Until.  Until Jesus meets him in his fear and unbelief, and gives him exactly what he needs.  This isn’t just about proof.  It is…but it isn’t just. It is about encountering God firsthand.  Thomas got what everyone else got, a one-on-one with Jesus.  And this is a tremendous truth about our faith.  It is about relationship.  It is about deep and abiding presence with God.  I can’t have faith based on your encounter.  But also, I cannot have an encounter without hearing your testimony about experiencing God. 

And that is the example we have again and again through the Gospel of John.  Someone encounters Jesus.  They then tell someone else about their encounter and that person is reluctant to believe.  They then have their own encounter, become convinced, and then tell someone else.  Andrew tells Peter.  Philip tells Nathaniel.  The Samaritan woman tells the whole town.  We have the same thing here with Mary Magdalene, the disciples, and Thomas.  This is like the original Amway or Mary Kay – you tell five friends and they tell five friends who tell five friends…you get the idea, except sharing faith isn’t about seeking anything from the one you tell, it is about trying to gift them with something, making their lives better, fuller, spilling over with the light and love of God.

Our reading today ends with, “30 Now Jesus did many other signs in the presence of his disciples, which are not written in this book. 31 But these are written so that you may come to believe[b] that Jesus is the Messiah,[c] the Son of God, and that through believing you may have life in his name.”

Which basically puts us next after Thomas.  We’ve now been told the Good News.  We are primed for our very own God-encounter.  Are we ready?  Maybe you have locked yourself in a room.  Don’t worry, we just heard that Jesus can get in there.  Do you feel like you need to wiggle your own fingers in Jesus hands and side to get it?  Not too much to ask.  We are met where we are and given what we need.
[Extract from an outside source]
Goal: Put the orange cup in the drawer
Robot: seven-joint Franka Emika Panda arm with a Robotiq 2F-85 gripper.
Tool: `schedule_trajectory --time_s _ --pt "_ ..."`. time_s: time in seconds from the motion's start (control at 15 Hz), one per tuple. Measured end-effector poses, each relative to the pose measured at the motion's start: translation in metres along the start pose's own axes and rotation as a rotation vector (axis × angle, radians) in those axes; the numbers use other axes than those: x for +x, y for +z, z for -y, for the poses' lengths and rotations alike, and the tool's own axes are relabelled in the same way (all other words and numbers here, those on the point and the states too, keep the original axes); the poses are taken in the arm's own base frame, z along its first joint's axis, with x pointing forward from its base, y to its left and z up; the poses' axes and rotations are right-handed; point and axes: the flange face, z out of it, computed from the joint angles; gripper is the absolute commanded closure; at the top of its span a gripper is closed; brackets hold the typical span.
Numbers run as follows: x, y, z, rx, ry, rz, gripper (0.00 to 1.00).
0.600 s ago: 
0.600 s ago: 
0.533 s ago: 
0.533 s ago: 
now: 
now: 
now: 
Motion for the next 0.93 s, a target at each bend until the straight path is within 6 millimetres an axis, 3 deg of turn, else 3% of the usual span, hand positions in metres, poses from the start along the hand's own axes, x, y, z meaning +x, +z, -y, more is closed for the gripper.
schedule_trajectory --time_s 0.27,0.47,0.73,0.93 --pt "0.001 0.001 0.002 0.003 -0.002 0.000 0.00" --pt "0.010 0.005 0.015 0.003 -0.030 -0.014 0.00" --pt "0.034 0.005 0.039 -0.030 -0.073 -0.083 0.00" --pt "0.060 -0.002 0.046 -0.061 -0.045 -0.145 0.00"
This Gospel tells us that we follow a God that loved us so much, he chose to slip on some skin and hang out with us for a while, only to experience the most intense kind of suffering imaginable.  This is a God that is not afraid of pain.  This is a God that enters into pain.  This is a God that sees our own pain, our fear, shows up, and looks us in the eye and says, Peace.  And our storm is calmed.  Jesus showed up Friday morning in Ella’s anxiety, as she remembered the Hebrew word for God as Yahweh, which sounds like in intake and exhale of breath.  She spoke Gods name, breathing in and breathing out, in the same way Thomas gasped, ‘my Lord, my God’ when Jesus met him in his fear. Because he does.  He meets us every time in our doubt, in our fear, in our unbelief.  And as soon as our storm is calmed, he says good, now go do that for someone else.  May it be so for each one of us.  Amen.